Gas exports to Mexico have climbed above 5 Bcf/d recently, but most of the supply hasn’t been from the Permian but rather from South Texas, Braziel said. Flows on the 3.1 Bcf/d of capacity from the Permian to Mexico “have languished, with volumes now just above 0.4 Bcf/d.”

Capacity to the border exists, but demand south of the border has held utilization to about 15%.

Utilization should improve, but “exports from the Waha market will struggle to get much above 1.4 Bcf/d (45% capacity utilization) between 2019 and 2023,” Braziel said.
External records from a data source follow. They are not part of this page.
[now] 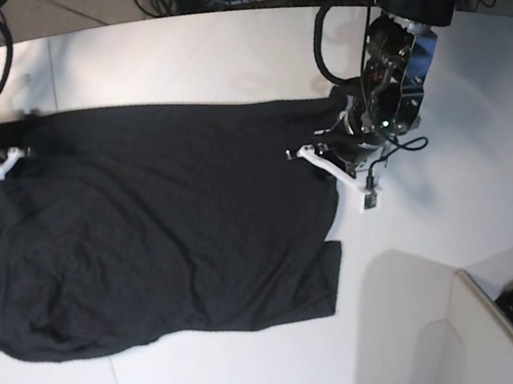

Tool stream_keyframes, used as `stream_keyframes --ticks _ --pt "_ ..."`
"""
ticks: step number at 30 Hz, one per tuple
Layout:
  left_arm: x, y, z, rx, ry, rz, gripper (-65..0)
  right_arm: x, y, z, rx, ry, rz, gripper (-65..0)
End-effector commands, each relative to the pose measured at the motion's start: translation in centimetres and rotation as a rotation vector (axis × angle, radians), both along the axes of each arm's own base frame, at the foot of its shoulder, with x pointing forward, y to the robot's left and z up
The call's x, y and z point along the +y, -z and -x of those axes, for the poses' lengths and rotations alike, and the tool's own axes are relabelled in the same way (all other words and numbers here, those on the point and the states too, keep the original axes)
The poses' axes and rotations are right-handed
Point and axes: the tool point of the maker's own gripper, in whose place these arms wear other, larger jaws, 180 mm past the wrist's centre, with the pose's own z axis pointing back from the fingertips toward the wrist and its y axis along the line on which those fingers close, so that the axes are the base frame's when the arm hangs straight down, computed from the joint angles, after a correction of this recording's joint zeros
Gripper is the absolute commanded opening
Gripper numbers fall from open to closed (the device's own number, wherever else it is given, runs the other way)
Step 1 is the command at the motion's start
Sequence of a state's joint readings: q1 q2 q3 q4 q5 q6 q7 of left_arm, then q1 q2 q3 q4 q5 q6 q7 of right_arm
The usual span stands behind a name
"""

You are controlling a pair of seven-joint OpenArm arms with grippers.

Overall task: Layout the t-shirt on the table in an organized manner, then fold the t-shirt properly
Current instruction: 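Release and regrasp the shirt's edge with both grippers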

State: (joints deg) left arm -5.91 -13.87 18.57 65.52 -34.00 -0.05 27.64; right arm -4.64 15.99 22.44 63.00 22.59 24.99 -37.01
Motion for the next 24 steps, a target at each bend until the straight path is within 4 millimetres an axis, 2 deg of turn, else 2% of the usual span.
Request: stream_keyframes --ticks 1,3,9,12,15,18,21,24 --pt "-0.9 -1.2 -1.4 -0.046 0.019 0.011 -65.0 -1.2 0.2 -0.3 0.018 0.008 0.025 -65.0" --pt "-1.6 -1.3 -2.3 -0.058 0.03 -0.002 -65.0 -2.2 0.6 -0.4 0.029 0.03 0.025 -65.0" --pt "-1.2 -1.8 -3.3 -0.074 0.031 -0.021 -65.0 -4.4 -0.1 -0.5 0.033 0.028 0.067 -65.0" --pt "0.2 -2.9 -3.5 -0.106 0.038 -0.043 -65.0 -4.9 -0.5 -0.5 0.027 0.02 0.084 -65.0" --pt "0.5 -4.0 -2.5 -0.138 0.065 -0.05 -65.0 -4.5 -1.7 -0.8 -0.013 -0.014 0.11 -65.0" --pt "-0.9 -5.1 -1.0 -0.163 0.097 -0.023 -65.0 -2.7 -3.7 -1.6 -0.091 -0.065 0.129 -65.0" --pt "-2.0 -4.3 1.5 -0.135 0.116 0.0 -65.0 -1.7 -5.0 -2.2 -0.14 -0.088 0.136 -65.0" --pt "-2.2 -2.8 4.2 -0.082 0.122 0.003 -65.0 0.4 -4.2 -1.9 -0.112 -0.137 0.113 -65.0"
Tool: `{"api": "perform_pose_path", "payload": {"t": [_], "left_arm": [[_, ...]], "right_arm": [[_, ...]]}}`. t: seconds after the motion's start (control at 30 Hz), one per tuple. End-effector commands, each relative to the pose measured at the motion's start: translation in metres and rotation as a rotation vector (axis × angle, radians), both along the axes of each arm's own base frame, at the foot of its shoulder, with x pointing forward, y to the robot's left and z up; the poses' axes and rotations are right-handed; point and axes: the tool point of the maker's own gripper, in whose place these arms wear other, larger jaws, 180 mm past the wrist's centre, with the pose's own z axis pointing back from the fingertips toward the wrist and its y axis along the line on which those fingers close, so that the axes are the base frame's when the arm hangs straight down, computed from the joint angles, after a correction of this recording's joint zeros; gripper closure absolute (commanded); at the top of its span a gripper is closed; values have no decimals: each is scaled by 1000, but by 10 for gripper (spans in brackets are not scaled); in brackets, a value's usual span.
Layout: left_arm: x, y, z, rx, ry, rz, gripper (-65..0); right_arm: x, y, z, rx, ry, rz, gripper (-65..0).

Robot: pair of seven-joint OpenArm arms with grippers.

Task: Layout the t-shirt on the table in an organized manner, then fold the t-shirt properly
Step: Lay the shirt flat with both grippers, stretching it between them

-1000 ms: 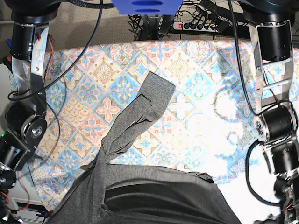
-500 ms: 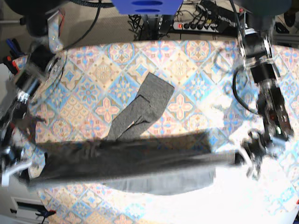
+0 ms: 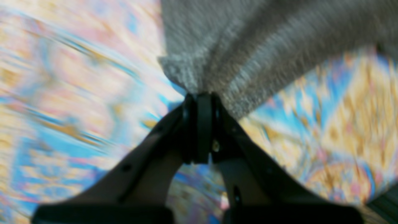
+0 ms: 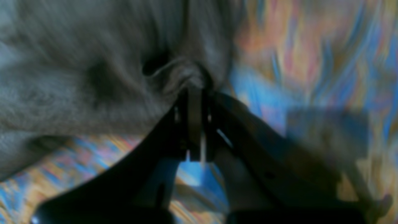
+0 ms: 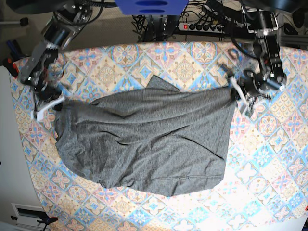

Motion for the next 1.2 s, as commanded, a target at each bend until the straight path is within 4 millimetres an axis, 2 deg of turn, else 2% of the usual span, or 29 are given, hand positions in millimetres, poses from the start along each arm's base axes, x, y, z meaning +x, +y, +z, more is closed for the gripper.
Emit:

A year from now things may look better for those seeking to move their gas out of the Permian.

Kinder Morgan Inc. is partnering in two massive Permian-to-Texas coast projects. The first, now underway, is Gulf Coast Express, which is set to ramp in the second half of 2019, providing about 2 Bcf/d of capacity.

That pipeline, however, won’t resolve the bottlenecks for too long, and constraints “will come back with a vengeance,” according to Braziel.

With Permian gas production continuing to increase, pipelines could reach maximum capacity again in 2020. Another Kinder partnership, Permian Highway Pipeline, also set to deliver about 2 Bcf/d, is tentatively set for completion in late 2020. While another gas pipeline project could come online “in the 2020-21 period, there will still be more Permian production than takeaway capacity by 2023, if not sooner.”